Data from a 14-day dietary dose range finding study and a subsequent 90-day subchronic dietary toxicity study with the substance in male and female Sprague-Dawley rats (GLP) are available.

Key value for chemical safety assessment

Repeated dose toxicity: via oral route - systemic effects

Endpoint conclusion
Endpoint conclusion:
no adverse effect observed
Dose descriptor:
500 mg/kg bw/day
Study duration:
Quality of whole database:
RL 1

Mode of Action Analysis / Human Relevance Framework

Additional information

Based on a 14-day palatability study in adult Sprague-Dawley rats (5/sex/group) conducted with diets containing 0, 140, 3500, or 14,000 ppm of the test item, target dose levels of 30, 100, and 500 mg/kg bw/day were selected for the 90-day toxicity study. In the palatability study including only a limited set of parameters, no test substance-related or other mortalities, no adverse clinical observations, no effects on body weight, body weight gain, food consumption or food efficiency, and no gross findings that were considered a result of test substance administration were observed.
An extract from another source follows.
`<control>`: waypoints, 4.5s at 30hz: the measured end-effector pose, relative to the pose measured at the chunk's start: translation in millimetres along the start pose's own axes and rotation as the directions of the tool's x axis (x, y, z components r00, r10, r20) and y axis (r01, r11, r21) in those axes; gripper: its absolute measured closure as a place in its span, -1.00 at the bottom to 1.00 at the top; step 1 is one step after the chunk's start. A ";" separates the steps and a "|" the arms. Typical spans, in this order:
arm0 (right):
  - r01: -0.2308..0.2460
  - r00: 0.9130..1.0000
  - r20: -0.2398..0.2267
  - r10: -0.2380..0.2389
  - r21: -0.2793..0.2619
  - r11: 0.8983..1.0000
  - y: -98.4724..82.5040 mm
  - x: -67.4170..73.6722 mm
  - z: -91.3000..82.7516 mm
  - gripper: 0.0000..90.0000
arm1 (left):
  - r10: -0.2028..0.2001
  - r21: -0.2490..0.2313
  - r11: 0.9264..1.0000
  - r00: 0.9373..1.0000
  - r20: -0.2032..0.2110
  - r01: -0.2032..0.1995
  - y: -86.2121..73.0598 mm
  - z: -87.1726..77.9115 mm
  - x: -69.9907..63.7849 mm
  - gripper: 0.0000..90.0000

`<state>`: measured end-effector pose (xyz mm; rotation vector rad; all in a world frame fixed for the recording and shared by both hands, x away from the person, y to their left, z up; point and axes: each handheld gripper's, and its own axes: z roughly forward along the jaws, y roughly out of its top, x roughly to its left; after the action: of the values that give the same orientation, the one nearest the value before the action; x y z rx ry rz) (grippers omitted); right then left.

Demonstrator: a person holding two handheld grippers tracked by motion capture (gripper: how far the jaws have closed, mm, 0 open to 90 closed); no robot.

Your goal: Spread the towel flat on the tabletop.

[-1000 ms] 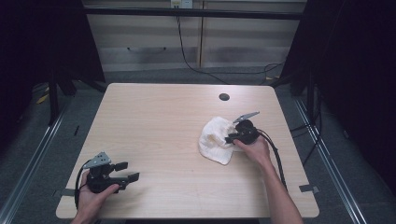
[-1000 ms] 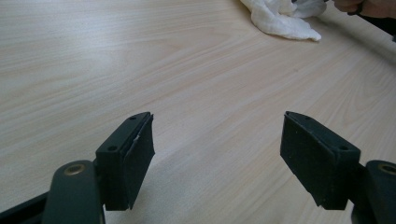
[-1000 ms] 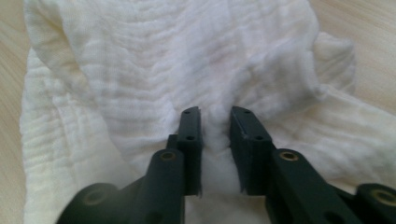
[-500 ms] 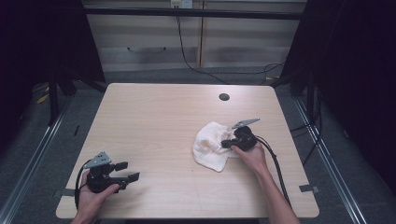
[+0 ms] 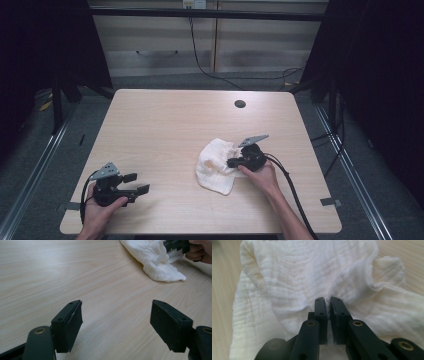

In the 90-day subchronic toxicity study, four groups of adult Sprague-Dawley rats (10/sex/group) were maintained on diets prepared to contain 0, 30, 100, or 500 mg/kg bw/day of the test item. The diets were calculated to provide an average daily intakes of 29.4, 97.5, and 489.5 mg/kg bw/day for males and 29.4, 98.6, and 492.2 mg/kg bw/day for females, respectively, over the course of the study.

There were no mortalities, clinical observations or findings in the functional observational battery or motor activity, ophthalmological or clinical pathological changes (hematology, clinical chemistry or urianlysis), effects on body weight, body weight gain, food consumption or food efficiency, organ weights, pathological or histopathological changes attributable to treatment with the test item.

Under the conditions of the study and based on the toxicological endpoints evaluated, the no-adverse- effect level (NOAEL) for administration of the test item in the diet was determined to be 500 mg/kg bw/day (highest dose level tested) for both males and females.

Justification for selection of repeated dose toxicity via oral route - systemic effects endpoint:
No adverse effects observed at the highest dose tested (500 mg/kg bw/d)

Justification for classification or non-classification

No classification for specific target organ toxicity after repeated exposure (STOT-RE) following the oral route is required according to the CLP criteria, because no primary target organs of toxicity were identified in the 90-day dietary toxicity study with the substance up to a dose level of 500 mg/kg bw/d. The identified NOAEL of 500 mg/kg bw/d is clearly above the guidance values for classification into Category 1 (< 10 mg/kg bw/d) and Category 2 (< 100 mg/kg bw/d) for oral toxicity in rat.